[REQUIRED WORK]: Restate word for word the lines of the records below, starting at the line that contains "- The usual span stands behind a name" and ending at the line that contains "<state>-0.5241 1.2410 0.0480", with both of those lines included and nothing else.

[Stored dataset items]:
----------------------------------------
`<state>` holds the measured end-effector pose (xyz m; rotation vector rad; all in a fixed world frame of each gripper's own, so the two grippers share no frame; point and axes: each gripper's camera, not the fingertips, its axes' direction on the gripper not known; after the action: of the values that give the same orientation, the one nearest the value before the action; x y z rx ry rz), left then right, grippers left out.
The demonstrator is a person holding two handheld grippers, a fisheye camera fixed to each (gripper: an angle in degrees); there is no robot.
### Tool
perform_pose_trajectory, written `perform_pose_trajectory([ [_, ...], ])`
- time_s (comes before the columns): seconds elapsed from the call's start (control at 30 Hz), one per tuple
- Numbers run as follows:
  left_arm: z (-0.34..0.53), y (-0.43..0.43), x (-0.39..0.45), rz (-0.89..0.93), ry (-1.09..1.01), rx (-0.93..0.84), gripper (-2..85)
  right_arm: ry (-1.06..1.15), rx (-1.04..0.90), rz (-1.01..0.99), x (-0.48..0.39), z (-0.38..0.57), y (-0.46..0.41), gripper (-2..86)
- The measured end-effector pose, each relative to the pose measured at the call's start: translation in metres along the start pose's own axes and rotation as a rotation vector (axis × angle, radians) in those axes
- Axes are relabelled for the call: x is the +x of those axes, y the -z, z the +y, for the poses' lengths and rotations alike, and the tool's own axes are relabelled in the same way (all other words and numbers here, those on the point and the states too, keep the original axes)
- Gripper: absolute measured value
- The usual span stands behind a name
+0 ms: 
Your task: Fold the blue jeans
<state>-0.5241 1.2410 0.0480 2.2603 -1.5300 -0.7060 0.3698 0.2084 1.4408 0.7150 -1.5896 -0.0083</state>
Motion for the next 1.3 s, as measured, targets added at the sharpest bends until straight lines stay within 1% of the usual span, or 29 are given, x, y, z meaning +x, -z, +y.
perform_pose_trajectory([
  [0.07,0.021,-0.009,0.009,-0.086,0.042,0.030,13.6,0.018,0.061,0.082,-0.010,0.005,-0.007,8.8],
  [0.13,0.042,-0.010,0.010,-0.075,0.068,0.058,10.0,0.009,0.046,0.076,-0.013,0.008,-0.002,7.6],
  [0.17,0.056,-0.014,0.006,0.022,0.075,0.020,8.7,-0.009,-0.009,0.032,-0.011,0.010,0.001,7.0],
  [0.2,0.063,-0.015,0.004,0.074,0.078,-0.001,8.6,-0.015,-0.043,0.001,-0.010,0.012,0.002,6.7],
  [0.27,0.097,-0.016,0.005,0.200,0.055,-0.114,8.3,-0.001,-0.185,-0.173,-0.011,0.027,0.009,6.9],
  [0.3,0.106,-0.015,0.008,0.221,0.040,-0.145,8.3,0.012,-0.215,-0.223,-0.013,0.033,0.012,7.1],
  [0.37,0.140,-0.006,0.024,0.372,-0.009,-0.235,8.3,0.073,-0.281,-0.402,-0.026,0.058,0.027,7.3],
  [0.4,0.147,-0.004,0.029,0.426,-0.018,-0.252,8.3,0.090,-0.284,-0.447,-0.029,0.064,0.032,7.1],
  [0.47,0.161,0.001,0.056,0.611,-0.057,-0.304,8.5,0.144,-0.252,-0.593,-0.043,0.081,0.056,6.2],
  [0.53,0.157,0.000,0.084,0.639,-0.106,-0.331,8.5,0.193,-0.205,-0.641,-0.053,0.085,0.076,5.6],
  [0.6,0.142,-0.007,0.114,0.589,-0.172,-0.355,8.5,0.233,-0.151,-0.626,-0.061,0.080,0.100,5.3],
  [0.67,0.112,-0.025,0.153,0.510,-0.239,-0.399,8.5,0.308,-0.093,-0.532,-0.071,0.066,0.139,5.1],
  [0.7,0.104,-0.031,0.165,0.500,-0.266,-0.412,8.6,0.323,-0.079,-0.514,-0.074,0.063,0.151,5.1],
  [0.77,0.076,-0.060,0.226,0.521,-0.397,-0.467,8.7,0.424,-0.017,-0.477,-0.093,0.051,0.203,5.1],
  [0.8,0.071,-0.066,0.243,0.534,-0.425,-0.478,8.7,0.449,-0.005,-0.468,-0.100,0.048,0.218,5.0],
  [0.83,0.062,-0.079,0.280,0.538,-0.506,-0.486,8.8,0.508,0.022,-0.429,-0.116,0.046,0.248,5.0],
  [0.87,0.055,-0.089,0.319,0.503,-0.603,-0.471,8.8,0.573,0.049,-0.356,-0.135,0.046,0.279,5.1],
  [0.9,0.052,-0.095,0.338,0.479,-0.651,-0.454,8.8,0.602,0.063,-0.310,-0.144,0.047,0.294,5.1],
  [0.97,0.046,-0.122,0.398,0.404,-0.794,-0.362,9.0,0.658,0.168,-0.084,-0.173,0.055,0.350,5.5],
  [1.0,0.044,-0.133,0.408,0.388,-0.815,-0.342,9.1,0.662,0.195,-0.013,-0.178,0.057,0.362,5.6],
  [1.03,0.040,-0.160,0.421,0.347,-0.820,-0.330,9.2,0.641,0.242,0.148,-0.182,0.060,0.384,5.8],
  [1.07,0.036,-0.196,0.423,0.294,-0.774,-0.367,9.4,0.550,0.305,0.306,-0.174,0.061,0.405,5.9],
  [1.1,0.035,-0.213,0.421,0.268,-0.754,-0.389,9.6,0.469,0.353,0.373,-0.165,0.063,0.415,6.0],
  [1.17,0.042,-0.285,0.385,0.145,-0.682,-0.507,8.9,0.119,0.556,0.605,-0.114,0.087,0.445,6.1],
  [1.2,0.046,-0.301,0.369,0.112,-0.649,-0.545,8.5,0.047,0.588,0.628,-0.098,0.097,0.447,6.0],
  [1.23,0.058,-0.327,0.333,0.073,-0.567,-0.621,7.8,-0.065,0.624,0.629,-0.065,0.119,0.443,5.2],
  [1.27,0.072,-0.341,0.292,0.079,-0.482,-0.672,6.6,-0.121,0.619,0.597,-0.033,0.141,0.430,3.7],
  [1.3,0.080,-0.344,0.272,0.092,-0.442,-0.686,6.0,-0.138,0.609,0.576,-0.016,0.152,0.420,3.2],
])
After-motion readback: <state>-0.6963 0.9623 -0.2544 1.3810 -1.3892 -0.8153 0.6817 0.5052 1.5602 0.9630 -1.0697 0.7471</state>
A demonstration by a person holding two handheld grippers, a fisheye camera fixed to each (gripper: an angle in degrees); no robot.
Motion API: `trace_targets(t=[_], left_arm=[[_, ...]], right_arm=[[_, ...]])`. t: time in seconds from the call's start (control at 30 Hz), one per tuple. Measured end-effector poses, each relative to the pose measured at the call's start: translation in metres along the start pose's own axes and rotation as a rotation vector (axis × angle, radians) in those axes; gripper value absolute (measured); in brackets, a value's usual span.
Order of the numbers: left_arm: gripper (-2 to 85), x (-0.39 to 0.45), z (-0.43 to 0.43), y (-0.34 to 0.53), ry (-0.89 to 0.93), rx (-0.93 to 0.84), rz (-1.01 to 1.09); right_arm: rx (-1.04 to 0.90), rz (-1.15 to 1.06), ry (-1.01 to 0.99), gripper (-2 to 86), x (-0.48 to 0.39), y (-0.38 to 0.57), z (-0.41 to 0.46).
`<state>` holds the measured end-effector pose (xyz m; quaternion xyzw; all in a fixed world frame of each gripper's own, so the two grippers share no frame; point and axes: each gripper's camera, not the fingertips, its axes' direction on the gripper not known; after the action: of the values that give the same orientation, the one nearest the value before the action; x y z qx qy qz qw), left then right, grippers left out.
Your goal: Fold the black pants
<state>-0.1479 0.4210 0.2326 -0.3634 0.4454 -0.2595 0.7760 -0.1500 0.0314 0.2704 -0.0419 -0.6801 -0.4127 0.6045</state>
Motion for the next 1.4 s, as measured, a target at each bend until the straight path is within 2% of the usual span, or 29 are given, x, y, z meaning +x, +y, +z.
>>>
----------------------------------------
[WRITTEN REPLY]:
- The usual span stands behind a name
+0 ms: 
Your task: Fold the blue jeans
<state>-0.5241 1.2410 0.0480 2.2603 -1.5300 -0.7060 0.3698 0.2084 1.4408 0.7150 -1.5896 -0.0083</state>

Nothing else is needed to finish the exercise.